A further problem is of monozygous pregnancies arising from single embryo transfer. These are clearly unpreventable, but have a very high risk of pregnancy complications. There has been a suggestion these are more common after blastocyst culture and transfer and it is possible that early transfer, such as at cleavage stage, may work better. However, selection of a superior embryo for implantation is more difficult at this stage. New technologies – such as metabolomics of the culture media, continuous imaging of the embryo development and evaluation of microRNA from the embryo – remain to be shown to be valuable.
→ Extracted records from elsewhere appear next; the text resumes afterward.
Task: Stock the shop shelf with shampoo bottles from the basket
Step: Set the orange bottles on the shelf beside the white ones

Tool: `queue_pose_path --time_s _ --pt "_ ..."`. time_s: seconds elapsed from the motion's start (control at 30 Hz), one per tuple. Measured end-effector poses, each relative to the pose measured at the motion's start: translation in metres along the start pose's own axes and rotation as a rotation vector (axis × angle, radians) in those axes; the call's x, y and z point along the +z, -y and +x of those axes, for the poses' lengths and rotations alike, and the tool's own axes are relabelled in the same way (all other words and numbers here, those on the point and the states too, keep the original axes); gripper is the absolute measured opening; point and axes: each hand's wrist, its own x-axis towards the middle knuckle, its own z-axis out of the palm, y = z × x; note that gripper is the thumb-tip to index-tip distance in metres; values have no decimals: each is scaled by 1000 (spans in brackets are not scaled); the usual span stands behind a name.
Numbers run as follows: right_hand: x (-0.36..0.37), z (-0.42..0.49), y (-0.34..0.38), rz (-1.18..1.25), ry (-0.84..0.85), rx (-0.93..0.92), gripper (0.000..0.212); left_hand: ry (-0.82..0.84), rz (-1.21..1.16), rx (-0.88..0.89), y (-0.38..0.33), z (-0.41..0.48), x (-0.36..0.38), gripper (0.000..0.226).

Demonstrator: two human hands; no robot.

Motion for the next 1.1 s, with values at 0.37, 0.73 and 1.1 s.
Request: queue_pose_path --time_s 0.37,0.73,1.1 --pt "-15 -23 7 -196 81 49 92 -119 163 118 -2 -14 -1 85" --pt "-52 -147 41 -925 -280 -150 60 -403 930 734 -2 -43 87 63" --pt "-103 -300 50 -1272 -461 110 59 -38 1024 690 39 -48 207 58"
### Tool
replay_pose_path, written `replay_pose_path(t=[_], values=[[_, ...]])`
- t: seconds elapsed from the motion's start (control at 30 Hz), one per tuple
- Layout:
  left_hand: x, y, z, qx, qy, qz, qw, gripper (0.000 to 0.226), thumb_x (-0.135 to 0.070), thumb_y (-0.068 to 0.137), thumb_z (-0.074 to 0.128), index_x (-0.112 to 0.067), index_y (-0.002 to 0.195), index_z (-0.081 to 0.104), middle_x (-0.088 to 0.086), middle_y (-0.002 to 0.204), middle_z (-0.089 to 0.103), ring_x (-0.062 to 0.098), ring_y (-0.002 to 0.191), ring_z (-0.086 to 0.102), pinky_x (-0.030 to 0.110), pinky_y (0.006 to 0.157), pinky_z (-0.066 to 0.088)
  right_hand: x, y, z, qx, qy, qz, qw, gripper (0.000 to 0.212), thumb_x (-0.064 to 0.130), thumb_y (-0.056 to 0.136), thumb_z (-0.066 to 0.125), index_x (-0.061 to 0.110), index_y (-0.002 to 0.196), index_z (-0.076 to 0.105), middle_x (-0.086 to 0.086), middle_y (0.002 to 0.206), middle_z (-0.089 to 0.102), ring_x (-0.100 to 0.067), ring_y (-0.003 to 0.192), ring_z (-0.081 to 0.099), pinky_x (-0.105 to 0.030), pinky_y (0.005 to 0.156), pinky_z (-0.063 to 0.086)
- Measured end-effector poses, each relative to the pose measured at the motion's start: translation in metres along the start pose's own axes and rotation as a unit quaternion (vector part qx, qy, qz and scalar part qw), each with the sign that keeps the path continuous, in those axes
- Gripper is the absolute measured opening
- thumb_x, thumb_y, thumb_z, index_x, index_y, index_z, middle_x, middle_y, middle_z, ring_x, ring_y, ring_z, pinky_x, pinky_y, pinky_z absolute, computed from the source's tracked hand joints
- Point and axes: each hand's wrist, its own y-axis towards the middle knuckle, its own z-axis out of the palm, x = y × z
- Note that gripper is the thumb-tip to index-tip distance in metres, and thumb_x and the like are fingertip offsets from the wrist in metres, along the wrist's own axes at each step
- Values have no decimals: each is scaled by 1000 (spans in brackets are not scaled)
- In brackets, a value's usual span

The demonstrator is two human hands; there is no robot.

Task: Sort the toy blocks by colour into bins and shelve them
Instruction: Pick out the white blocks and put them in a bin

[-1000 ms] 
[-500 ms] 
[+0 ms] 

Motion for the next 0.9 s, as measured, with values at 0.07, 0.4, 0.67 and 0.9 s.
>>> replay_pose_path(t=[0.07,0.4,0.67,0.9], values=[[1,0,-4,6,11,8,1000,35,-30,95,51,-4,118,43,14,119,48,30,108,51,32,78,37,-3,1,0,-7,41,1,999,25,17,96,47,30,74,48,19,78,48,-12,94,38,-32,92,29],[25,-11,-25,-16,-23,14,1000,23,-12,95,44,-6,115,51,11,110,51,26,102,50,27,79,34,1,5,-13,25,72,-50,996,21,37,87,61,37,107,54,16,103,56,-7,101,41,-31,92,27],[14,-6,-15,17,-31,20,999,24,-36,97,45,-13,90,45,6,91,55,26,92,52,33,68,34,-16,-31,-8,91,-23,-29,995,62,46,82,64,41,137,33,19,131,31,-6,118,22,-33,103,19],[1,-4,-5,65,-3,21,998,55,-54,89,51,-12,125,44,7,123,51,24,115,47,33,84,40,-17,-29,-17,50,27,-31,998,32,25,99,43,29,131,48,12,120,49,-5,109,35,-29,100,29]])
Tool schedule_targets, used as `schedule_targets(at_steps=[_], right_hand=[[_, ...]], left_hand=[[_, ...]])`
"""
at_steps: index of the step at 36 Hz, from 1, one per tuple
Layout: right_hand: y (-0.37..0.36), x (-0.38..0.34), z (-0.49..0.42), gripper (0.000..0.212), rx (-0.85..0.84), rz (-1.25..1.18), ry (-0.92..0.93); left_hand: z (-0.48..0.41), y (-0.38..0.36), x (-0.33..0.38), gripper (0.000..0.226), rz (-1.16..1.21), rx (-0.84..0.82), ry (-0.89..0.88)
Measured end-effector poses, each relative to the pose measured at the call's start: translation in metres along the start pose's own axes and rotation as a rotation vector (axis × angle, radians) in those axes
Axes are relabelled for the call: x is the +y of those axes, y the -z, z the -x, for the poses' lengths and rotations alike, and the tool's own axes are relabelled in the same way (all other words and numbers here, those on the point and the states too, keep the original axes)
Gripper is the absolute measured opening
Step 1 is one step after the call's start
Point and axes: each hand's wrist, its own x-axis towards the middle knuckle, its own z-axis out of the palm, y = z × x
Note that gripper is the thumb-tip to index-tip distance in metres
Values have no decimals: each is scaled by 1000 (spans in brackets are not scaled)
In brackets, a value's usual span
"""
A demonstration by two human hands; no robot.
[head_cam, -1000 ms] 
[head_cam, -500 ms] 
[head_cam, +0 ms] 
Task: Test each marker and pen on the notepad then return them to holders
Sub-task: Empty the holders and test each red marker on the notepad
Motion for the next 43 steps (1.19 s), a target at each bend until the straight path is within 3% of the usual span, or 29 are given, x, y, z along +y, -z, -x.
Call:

Other problems remain in reproductive medicine relating to multiple pregnancy. Ovulation induction with clomiphene, letrozole and follicle stimulating hormone (FSH) is still widely practised and unless monitored carefully, can lead to multiple ovulations and increased multiple pregnancy rates. The practice of intrauterine insemination (IUI) using FSH is still used in Australia and there have been several well-publicised cases of women producing more than one fetus on IUI, including one woman who had ten children in two IUI and one IVF pregnancies. In the strong belief that multiple pregnancies are not ideal, many practitioners have virtually abandoned ovulation induction to use IVF, which they believe is better for their patient in terms of speed and reducing the multiple pregnancy rate and, at the same time, is more financially advantageous for clinics. This has led to underskilling of our new trainees in reproductive medicine in ovulation induction, leading to earlier use of IVF than is required if an experienced practitioner had used monitored oral drugs or gonadotrophins instead. Most experienced practitioners of FSH ovulation induction report multiple pregnancies to be around the rates of single embryo IVF.³

Responses to the ‘Octomom’ news ran the gamut: from academic papers and political discussion to salacious stories, and pictures, in the gutter press.

Australia and New Zealand have led the way in the world in responsible practises in IVF, particularly relating to the use of single embryos. Any unravelling of the financial incentives for patients to practice this will lead to a rise in multiple pregnancy rate and corresponding implications for health costs and safety.